Start of Record set
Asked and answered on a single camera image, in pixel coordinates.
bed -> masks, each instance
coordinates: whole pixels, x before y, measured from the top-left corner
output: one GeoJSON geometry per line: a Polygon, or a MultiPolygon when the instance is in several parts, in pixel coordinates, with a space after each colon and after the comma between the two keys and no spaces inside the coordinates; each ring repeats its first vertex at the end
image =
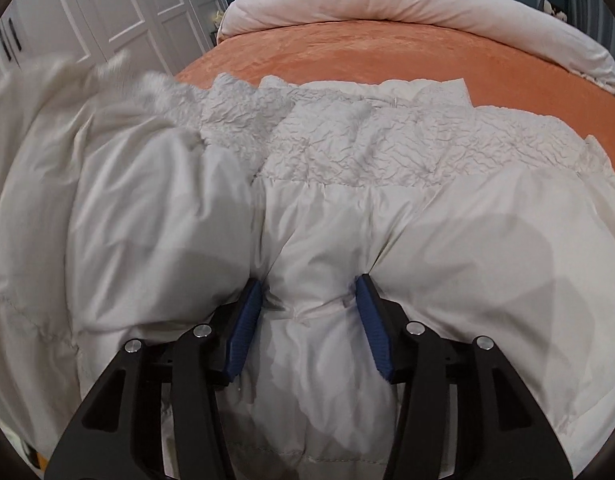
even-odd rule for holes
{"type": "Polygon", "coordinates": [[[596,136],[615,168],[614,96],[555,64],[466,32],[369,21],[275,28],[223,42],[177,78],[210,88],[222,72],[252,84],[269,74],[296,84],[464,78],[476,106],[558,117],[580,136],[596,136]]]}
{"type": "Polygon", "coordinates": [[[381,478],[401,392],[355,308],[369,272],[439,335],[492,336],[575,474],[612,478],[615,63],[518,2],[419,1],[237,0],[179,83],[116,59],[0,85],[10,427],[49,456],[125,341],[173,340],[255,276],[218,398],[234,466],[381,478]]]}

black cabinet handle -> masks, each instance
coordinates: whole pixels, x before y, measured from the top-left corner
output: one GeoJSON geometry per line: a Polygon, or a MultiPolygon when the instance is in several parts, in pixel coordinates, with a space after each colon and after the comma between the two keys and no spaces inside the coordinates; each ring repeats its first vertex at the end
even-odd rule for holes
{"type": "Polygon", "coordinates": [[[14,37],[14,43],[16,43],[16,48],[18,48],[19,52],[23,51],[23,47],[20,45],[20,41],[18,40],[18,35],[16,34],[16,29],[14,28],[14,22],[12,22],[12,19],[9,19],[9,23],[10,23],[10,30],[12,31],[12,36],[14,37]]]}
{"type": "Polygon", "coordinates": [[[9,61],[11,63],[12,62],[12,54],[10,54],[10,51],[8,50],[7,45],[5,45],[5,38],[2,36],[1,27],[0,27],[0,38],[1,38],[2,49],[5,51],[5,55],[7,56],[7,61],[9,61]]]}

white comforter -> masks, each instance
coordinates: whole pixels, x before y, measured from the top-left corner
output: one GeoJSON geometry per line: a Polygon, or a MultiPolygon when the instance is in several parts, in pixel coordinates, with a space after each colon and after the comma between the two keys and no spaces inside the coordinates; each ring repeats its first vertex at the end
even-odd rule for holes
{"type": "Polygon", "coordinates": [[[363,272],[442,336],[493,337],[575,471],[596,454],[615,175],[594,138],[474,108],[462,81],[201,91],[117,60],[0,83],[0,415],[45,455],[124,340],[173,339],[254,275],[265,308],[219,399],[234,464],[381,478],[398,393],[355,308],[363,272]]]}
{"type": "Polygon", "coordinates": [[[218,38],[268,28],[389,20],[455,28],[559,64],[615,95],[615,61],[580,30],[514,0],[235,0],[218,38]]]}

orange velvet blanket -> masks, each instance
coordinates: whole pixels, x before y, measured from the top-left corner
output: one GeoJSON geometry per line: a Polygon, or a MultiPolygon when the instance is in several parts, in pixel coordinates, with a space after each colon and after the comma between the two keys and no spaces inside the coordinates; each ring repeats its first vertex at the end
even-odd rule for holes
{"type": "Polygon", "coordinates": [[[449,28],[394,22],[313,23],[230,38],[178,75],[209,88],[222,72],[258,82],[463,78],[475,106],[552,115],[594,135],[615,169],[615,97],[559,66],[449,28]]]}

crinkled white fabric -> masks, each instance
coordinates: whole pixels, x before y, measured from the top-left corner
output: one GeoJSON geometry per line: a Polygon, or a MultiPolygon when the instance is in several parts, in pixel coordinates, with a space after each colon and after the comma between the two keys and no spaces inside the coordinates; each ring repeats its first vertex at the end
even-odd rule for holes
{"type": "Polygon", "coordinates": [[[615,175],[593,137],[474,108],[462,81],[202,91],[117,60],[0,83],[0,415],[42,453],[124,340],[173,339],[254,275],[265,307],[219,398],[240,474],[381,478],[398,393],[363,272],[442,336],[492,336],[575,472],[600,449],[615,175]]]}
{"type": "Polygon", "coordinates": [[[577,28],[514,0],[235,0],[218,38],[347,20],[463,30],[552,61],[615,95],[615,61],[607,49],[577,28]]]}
End of Record set
Work instruction
Whenever the word "image" occurs in a line above, copy that line.

Response box
Asked and answered on a single camera image, in pixel coordinates.
image =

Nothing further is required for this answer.